Wary of third-party delivery, some restaurateurs say, 'It's a parasitic relationship.'

WEUNGRY has been saying this for years!

broken image

Dinette in East Liberty may specialize in gourmet pizza. But don’t try to find the menu on a delivery app such as DoorDash, Postmates, Grubhub or Uber Eats.

Unlike an increasing number of casual restaurant owners in Pittsburgh, Sonja Finn is fending off food-delivery companies because they undercut the very reason she opened Dinette.

“I enjoy cooking and hosting and entertaining, and I hired people who enjoy that, too,” she said. “Delivery apps are taking that away from us.”

Dinette is going against the grain: Third-party food delivery services are on the rise in Pittsburgh, with more people than ever ordering burgers, General Tso’s chicken, wings, waffle fries and even a single milkshake delivered to their door.
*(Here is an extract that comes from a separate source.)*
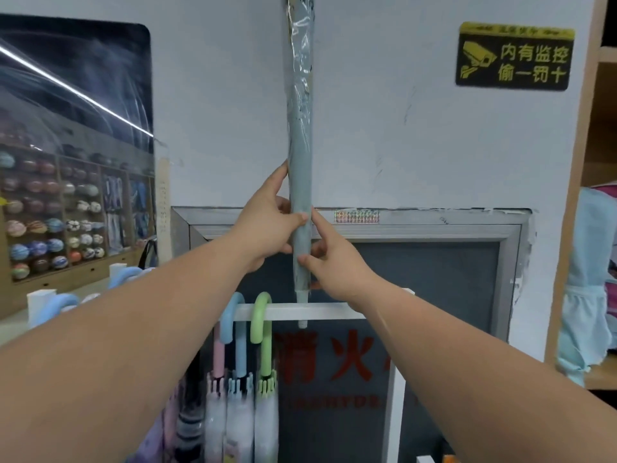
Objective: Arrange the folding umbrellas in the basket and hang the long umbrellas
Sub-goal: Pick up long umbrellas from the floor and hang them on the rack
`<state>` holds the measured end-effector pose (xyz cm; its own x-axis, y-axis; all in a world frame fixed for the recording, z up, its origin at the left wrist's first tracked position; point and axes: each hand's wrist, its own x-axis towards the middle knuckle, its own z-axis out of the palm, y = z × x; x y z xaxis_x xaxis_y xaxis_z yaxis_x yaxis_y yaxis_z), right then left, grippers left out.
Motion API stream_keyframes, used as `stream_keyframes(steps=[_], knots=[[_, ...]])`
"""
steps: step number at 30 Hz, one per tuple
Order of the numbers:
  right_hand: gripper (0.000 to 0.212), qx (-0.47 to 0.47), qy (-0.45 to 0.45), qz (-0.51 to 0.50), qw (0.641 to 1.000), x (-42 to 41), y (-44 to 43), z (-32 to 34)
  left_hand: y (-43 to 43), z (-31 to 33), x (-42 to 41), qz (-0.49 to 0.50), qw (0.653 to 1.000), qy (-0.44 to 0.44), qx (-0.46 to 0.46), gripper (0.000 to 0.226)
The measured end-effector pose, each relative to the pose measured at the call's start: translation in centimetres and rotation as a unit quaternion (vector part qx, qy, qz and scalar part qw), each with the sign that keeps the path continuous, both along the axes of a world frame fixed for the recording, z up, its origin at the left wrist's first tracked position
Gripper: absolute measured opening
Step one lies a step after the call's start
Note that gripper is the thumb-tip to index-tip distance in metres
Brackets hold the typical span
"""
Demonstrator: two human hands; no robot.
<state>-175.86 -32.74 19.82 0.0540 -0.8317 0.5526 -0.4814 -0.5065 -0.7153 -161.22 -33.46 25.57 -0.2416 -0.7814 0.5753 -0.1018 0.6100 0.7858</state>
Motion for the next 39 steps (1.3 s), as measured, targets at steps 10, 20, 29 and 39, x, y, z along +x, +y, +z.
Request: stream_keyframes(steps=[10, 20, 29, 39], knots=[[0.043, 0.005, -0.073, -0.025, 0.997, -1.0, 0.2, 2.0, -1.5, -4.6, 0.9, -0.021, 0.999, -0.038, 0.018, 0.085], [0.041, -0.054, -0.062, 0.004, 0.997, 0.8, -0.4, 4.4, -1.7, -5.8, 0.6, -0.039, 0.994, -0.098, 0.033, 0.086], [0.021, 0.014, -0.06, 0.056, 0.997, -0.8, 0.8, 2.4, -1.2, -5.5, 0.8, -0.043, 0.988, -0.149, -0.006, 0.054], [0.036, 0.061, 0.023, 0.051, 0.997, -1.8, 1.5, -1.2, -0.1, -1.3, 0.0, -0.057, 0.998, 0.016, -0.009, 0.048]])
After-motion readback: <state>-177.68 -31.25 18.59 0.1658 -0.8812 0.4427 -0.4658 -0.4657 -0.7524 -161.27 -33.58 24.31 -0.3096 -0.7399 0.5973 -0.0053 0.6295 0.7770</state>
The market is becoming increasingly crowded, with DoorDash the latest to join the fray last April, boasting service for 1,500 regional restaurants. The company follows market leader Grubhub, which came into the area in 2011 and caters to 500 area restaurants, a spokesperson said, along with Postmates, OrderUp and Lawrenceville-based Happy Bellies. The fast-growing delivery arm of Uber, Uber Eats, entered the market two years ago this month; today it employs “thousands of drivers” and works with more than 500 restaurants in the Pittsburgh region, a spokesperson said.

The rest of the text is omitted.